Everyone knows that water is an essential part of living on this planet. However, water is not always useable in its natural form. So what is the difference between hard and soft water?
Hard water has a substantial amount of dissolved minerals in it, such as calcium and magnesium. When water is in the ground, it trickles through limestone deposits, rocks, and soil, and gains minerals along the way. The longer water takes to get to you, the more minerals it will pick up.
In order to become soft water, the water must go through a process that eliminates the minerals from the water. Typically, hard water is softened with a machine called a water softener. Your water is softened when magnesium and calcium, which are hardness ions, get collected by tiny resin beads in the ion exchange process.
The resin beads are charged with potassium or sodium ions, and when the hard water hits the resin beads, it pulls the calcium and magnesium out of the water. So the calcium and magnesium are replaced by potassium and sodium, which leaves your water softened.

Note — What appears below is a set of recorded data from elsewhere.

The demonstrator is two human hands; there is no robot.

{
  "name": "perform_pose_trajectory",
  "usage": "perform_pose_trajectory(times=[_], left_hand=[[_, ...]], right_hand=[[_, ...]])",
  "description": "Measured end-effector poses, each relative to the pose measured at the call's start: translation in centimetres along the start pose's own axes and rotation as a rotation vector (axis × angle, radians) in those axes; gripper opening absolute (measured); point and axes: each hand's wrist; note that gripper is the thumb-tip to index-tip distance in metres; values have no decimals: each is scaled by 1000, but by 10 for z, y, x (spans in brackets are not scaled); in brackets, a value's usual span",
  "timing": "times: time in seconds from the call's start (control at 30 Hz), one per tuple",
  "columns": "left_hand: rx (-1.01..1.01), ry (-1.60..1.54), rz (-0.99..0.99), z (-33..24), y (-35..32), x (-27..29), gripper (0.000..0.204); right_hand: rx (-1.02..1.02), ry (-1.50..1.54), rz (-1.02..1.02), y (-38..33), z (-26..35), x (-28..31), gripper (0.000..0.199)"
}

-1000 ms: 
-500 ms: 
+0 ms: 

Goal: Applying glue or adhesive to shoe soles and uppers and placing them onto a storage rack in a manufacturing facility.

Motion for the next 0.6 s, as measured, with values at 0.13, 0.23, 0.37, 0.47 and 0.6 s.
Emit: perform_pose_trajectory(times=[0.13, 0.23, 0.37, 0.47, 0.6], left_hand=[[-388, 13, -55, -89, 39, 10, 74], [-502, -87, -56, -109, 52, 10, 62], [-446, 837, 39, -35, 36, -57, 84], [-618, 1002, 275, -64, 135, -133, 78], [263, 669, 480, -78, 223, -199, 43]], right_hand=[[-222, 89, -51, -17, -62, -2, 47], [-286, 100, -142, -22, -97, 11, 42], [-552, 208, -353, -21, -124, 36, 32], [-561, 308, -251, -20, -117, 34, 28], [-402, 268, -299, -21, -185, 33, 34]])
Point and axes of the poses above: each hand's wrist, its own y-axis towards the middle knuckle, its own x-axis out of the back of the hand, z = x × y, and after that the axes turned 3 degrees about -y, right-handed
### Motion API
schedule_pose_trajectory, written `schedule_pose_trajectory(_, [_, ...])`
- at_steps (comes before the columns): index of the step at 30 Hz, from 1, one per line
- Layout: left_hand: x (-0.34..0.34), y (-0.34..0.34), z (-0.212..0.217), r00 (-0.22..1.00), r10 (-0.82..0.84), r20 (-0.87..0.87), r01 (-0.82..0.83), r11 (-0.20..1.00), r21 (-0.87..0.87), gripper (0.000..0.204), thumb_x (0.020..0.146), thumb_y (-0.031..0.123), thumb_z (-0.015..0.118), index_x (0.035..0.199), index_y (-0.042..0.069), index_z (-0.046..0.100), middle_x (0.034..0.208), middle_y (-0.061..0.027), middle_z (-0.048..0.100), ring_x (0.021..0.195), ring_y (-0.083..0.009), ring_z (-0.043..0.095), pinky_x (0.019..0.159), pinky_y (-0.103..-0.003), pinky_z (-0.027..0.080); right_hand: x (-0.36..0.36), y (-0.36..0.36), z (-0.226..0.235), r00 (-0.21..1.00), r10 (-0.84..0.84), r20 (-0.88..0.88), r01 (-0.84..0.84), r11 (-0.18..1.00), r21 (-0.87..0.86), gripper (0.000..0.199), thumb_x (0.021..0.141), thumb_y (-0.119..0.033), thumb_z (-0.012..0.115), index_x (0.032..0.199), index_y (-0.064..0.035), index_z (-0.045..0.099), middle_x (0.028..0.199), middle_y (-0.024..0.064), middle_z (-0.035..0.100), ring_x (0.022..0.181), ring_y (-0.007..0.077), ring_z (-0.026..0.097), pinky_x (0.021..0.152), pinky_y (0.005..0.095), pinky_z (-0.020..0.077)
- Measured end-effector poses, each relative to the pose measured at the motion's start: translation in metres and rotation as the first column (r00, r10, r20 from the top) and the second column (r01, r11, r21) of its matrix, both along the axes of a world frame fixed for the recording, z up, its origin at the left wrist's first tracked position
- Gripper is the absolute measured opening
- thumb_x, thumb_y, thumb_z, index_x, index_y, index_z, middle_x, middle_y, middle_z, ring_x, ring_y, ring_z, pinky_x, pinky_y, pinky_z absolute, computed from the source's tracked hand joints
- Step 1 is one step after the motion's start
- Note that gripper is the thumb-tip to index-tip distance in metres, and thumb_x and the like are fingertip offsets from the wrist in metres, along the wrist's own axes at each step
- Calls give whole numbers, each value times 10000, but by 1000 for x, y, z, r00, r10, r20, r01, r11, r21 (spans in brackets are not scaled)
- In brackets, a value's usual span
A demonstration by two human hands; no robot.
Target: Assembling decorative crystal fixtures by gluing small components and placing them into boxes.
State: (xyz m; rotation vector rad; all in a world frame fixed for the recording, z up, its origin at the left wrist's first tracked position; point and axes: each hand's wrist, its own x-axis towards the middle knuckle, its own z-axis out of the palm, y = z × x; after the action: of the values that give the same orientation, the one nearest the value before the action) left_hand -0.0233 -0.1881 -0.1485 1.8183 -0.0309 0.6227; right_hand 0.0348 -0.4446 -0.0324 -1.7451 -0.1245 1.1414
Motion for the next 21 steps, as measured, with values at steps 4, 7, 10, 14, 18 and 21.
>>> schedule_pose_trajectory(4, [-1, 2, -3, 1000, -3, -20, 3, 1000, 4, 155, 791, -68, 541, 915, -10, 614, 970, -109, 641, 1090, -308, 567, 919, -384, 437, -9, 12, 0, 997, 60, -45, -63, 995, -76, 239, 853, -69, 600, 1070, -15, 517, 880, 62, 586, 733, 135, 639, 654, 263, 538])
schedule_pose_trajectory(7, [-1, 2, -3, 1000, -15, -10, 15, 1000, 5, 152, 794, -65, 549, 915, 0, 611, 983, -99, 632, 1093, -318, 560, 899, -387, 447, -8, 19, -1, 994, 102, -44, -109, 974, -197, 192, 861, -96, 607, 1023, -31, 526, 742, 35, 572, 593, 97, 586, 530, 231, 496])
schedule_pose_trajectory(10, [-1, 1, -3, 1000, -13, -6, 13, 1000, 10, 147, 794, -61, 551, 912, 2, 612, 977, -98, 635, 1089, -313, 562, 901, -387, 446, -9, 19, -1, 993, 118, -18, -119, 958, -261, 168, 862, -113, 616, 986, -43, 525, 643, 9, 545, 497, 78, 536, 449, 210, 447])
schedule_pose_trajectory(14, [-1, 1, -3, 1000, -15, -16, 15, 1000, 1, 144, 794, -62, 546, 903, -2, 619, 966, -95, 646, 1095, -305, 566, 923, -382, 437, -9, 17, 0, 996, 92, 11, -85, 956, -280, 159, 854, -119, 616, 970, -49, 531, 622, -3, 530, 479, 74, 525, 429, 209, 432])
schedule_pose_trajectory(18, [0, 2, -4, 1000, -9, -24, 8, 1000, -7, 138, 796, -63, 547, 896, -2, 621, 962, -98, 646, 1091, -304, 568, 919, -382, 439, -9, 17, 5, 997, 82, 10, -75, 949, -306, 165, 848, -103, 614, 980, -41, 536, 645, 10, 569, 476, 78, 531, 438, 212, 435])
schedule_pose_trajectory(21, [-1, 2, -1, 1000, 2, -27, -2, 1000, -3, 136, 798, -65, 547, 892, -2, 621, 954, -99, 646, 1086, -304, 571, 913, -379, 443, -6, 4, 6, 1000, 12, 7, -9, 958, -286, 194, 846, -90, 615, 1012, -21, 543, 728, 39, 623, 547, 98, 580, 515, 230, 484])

Why You Don't Want Hard Water
While hard water isn't a health risk, it affects your life in various ways. When hard water mixes with soap, it creates scum rather than lather, which means you have to use even more cleaning supplies. This soap scum also doesn't come off your skin well, so it will stick to you when you bathe and cause dry, itchy skin.
Hard water can also cause your clothes to wear out quickly because it gets stuck between the fibers of your clothes. Hard water also leaves spots on any surfaces you clean with water. Finally, hard water can cause mineral build-up in your appliances and pipes, leading to more frequent repairs.
Hard water is water in its natural form. You want to send hard water through the process to make it soft water to be more usable around your home. Unfortunately, while hard water won't make you sick, it will make your life more difficult. Thankfully, it is easy to make your water soft and usable.